*ASSIGNMENT*.
Return the lines below that contain the word "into".

** GIVEN MATERIAL follows **

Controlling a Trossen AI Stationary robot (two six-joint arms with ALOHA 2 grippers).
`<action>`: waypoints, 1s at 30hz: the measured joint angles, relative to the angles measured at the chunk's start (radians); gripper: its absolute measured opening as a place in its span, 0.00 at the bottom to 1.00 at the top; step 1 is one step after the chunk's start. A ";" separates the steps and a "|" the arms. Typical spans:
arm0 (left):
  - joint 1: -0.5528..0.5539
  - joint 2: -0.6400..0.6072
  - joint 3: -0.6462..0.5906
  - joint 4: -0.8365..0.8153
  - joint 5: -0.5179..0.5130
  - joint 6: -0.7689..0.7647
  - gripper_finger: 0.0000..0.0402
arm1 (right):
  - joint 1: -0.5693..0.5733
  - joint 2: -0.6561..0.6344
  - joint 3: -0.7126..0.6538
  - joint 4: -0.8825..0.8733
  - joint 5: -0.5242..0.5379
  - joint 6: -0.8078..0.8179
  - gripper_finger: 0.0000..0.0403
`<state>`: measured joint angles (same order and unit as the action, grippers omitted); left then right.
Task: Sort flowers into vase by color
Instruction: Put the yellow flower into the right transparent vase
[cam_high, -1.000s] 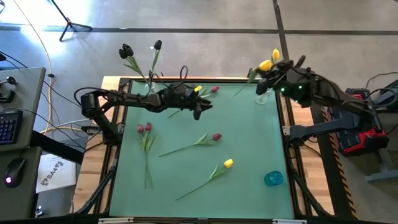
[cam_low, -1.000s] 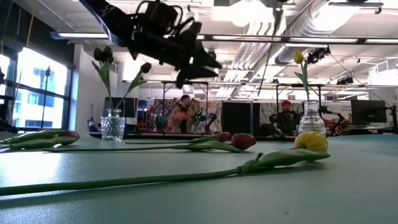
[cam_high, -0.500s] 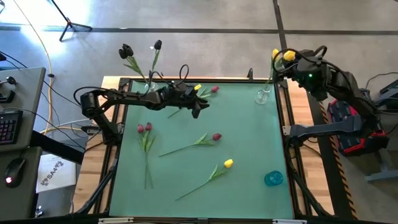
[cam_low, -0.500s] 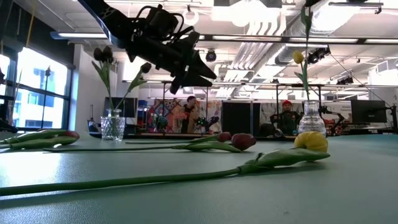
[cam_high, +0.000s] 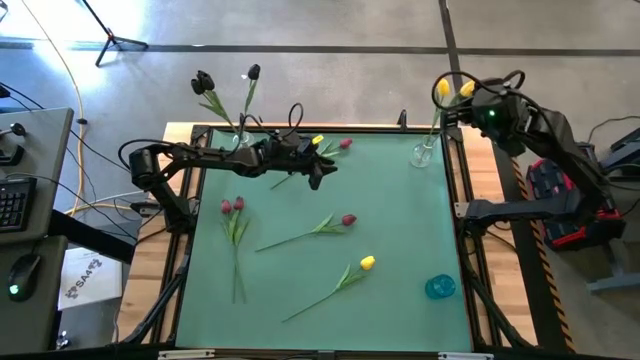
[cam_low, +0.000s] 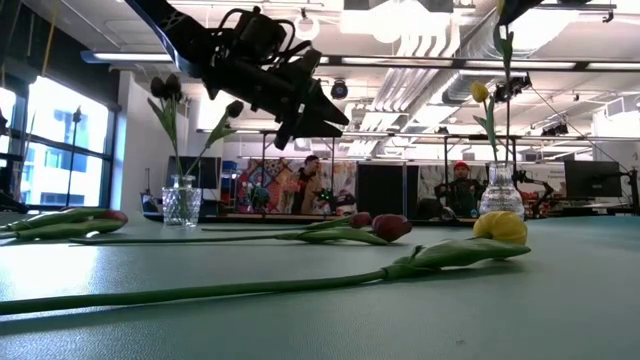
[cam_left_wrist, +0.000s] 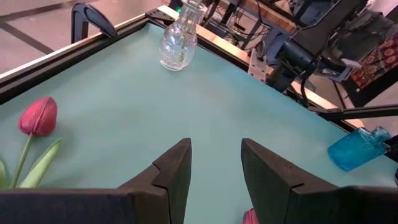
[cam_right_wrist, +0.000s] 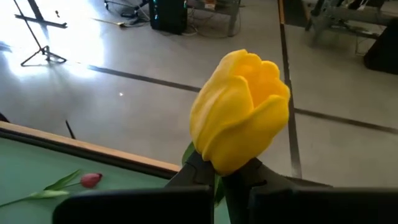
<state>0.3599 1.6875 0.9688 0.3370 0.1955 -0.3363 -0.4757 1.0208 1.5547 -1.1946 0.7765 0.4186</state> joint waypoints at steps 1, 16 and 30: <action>0.000 0.000 0.000 0.000 0.000 0.000 0.32 | -0.009 0.006 0.000 0.000 -0.005 0.002 0.00; -0.003 0.000 0.000 0.005 0.002 0.033 0.32 | -0.134 0.021 -0.091 0.039 -0.063 0.078 0.33; -0.033 -0.012 -0.001 0.087 0.066 0.062 0.32 | -0.158 0.017 0.038 0.029 -0.139 0.070 0.51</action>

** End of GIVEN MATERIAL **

*OUTPUT BELOW*.
Task: Sort flowers into vase by color
Instruction: Put the yellow flower into the right transparent vase

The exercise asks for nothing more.